[PROMPT] Write out the following listing's lines from the one with "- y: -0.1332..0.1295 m" to the one with "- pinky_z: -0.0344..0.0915", exactly, with both included and no others.

[GIVEN INFORMATION]
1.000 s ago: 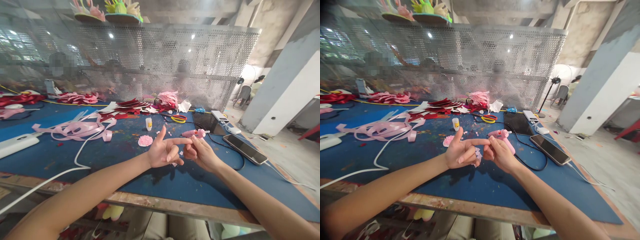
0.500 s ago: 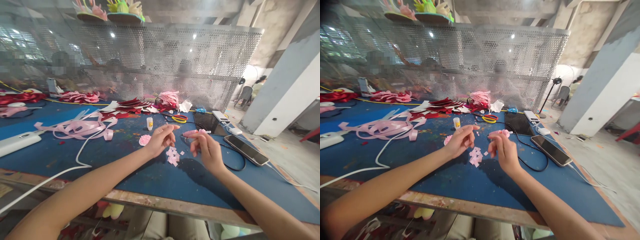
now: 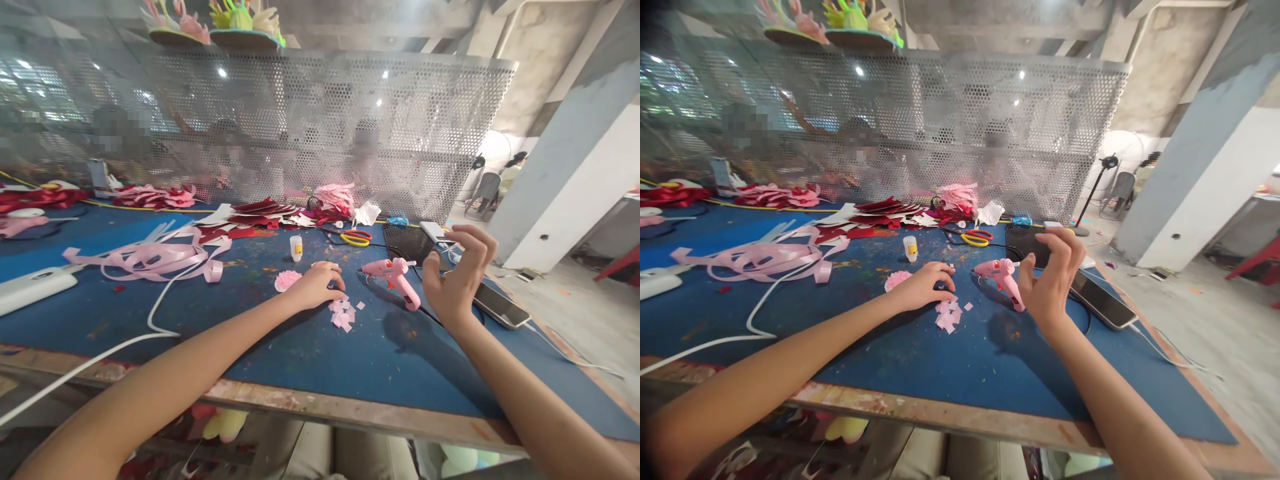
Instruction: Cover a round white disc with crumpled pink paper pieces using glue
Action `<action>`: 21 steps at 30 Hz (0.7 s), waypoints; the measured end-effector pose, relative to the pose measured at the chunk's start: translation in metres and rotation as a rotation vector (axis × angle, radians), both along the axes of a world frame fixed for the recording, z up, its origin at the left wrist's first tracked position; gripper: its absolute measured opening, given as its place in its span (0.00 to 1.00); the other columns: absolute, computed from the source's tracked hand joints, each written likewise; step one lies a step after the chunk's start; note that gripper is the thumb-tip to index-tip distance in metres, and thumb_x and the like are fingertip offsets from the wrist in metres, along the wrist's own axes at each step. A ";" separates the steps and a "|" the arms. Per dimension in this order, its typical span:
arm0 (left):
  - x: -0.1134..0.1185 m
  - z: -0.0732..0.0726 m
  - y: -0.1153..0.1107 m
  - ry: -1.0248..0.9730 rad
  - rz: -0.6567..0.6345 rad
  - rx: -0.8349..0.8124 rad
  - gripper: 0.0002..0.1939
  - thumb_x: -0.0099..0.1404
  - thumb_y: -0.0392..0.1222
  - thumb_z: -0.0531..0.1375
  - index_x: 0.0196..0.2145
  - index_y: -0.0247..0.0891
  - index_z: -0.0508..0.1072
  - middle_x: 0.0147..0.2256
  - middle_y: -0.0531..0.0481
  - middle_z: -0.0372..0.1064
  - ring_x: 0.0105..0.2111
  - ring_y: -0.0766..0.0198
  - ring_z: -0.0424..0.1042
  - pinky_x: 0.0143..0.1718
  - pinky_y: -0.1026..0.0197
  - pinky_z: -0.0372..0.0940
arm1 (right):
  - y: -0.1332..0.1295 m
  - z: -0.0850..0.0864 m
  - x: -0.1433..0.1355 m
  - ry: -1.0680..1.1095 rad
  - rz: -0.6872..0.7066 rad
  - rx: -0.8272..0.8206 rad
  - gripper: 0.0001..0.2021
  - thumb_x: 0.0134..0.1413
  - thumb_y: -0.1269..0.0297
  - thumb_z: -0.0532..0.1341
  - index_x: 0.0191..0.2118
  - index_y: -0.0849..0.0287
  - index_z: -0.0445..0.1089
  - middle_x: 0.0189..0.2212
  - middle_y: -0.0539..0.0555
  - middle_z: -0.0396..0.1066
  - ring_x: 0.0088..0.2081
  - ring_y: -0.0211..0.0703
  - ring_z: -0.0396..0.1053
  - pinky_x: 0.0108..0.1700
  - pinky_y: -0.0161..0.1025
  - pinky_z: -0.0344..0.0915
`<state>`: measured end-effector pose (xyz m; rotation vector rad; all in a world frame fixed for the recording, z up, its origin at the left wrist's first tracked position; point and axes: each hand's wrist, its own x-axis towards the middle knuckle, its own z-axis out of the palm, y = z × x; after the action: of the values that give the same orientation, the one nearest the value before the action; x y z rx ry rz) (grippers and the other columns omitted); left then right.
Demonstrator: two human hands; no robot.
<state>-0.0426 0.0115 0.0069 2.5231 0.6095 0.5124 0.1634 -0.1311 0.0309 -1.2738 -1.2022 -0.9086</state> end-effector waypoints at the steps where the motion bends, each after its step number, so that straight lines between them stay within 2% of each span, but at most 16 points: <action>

[WRITTEN REPLY]
  - y: -0.1332..0.1295 m
  - z: -0.0850..0.0864 m
  - x: -0.1433..0.1355 m
  - ry: -1.0680..1.1095 rad
  - rz: -0.6872..0.7066 rad
  - rx: -0.8272..0.8206 rad
  - gripper: 0.0001..0.2021
  - thumb_x: 0.0134..0.1413
  - thumb_y: -0.1269..0.0297
  - thumb_z: -0.0532..0.1341
  - index_x: 0.0191..0.2118
  - index_y: -0.0849..0.0287
  - index_z: -0.0445..0.1089
  - middle_x: 0.0189..0.2212
  - middle_y: -0.0539..0.0555
  - middle_z: -0.0396..0.1066
  - ring_x: 0.0088..0.2081
  - ring_y: -0.0211..0.0703
  - ring_z: -0.0396..0.1053
  - pinky_x: 0.0108..0.1700
  - pinky_y: -0.0161..0.1025
  - pinky_z: -0.0344..0.0915

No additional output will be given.